> _To do_
Transcribe each line below word for word.

> _Given material_
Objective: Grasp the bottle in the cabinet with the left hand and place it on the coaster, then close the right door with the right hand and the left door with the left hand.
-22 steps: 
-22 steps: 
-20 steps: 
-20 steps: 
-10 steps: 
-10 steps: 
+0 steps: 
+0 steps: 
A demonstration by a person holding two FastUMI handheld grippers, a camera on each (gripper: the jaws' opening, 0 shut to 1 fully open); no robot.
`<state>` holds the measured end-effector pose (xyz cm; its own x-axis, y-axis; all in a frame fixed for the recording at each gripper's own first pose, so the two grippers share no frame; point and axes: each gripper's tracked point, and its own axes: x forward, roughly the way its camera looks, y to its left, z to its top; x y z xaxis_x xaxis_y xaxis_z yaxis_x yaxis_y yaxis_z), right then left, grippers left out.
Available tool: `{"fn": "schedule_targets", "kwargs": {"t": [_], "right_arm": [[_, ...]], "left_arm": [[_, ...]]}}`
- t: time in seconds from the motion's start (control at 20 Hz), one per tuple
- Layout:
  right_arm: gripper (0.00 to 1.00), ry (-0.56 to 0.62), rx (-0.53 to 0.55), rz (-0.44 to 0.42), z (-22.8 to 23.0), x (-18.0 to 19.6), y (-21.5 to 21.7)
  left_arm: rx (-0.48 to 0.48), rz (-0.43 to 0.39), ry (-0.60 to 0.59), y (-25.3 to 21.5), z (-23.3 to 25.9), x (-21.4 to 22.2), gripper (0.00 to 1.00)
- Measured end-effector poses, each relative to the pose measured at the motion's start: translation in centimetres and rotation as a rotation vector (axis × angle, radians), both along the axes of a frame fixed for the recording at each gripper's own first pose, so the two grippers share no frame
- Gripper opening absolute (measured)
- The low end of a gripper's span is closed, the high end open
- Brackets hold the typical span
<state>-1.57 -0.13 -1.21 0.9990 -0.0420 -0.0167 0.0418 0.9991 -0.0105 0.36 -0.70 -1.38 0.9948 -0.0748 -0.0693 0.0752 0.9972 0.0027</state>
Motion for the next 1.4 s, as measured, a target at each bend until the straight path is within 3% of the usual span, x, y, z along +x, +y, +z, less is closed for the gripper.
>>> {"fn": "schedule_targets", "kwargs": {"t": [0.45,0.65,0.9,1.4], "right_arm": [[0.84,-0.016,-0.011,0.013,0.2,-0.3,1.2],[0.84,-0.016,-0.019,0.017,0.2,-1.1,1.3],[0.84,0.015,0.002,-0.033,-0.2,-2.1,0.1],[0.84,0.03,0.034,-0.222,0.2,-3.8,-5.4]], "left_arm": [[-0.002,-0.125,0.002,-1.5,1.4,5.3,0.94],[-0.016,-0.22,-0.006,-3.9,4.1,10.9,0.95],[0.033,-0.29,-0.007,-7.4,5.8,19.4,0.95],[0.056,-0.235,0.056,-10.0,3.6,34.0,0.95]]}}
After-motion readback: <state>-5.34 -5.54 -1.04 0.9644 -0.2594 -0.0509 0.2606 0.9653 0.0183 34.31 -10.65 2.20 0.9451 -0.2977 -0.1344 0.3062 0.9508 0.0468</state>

> _Output below_
Objective: Grasp the bottle in the cabinet with the left hand and place it on the coaster, then close the right door with the right hand and the left door with the left hand.
-22 steps: 
-22 steps: 
-20 steps: 
-20 steps: 
-10 steps: 
-10 steps: 
+0 steps: 
+0 steps: 
A demonstration by a person holding two FastUMI handheld grippers, a camera on each (gripper: the jaws' opening, 0 shut to 1 fully open); no robot.
`<state>` holds the measured end-effector pose (xyz cm; its own x-axis, y-axis; all in a frame fixed for the recording at each gripper's own first pose, so the two grippers share no frame; point and axes: each gripper's tracked point, and its own axes: x forward, roughly the way its camera looks, y to its left, z to its top; x y z xaxis_x xaxis_y xaxis_z yaxis_x yaxis_y yaxis_z), right then left, grippers left out.
Available tool: `{"fn": "schedule_targets", "kwargs": {"t": [_], "right_arm": [[_, ...]], "left_arm": [[_, ...]]}}`
- t: time in seconds from the motion's start (control at 20 Hz), one per tuple
- Layout:
  right_arm: gripper (0.00 to 1.00), ry (-0.56 to 0.62), rx (-0.53 to 0.55), rz (-0.44 to 0.42), z (-22.8 to 23.0), x (-18.0 to 19.6), y (-21.5 to 21.7)
  left_arm: rx (-0.48 to 0.48), rz (-0.43 to 0.39), ry (-0.60 to 0.59), y (-25.3 to 21.5), z (-23.3 to 25.9), x (-21.4 to 22.2), gripper (0.00 to 1.00)
- Measured end-effector poses, each relative to the pose measured at the motion's start: translation in centimetres and rotation as a rotation vector (axis × angle, radians), both along the axes of a frame fixed for the recording at each gripper's own first pose, so the two grippers share no frame
- Gripper opening absolute (measured)
- The low end of a gripper's span is closed, the high end open
- Brackets hold the typical span
<state>-1.57 -0.13 -1.21 0.9990 -0.0420 -0.0167 0.0418 0.9991 -0.0105 0.36 -0.70 -1.38 0.9948 -0.0748 -0.0693 0.0752 0.9972 0.0027</state>
Motion for the next 1.4 s, as measured, a target at each bend until the straight path is within 3% of the usual span, x, y, z along +x, +y, +z, less is closed for the gripper.
>>> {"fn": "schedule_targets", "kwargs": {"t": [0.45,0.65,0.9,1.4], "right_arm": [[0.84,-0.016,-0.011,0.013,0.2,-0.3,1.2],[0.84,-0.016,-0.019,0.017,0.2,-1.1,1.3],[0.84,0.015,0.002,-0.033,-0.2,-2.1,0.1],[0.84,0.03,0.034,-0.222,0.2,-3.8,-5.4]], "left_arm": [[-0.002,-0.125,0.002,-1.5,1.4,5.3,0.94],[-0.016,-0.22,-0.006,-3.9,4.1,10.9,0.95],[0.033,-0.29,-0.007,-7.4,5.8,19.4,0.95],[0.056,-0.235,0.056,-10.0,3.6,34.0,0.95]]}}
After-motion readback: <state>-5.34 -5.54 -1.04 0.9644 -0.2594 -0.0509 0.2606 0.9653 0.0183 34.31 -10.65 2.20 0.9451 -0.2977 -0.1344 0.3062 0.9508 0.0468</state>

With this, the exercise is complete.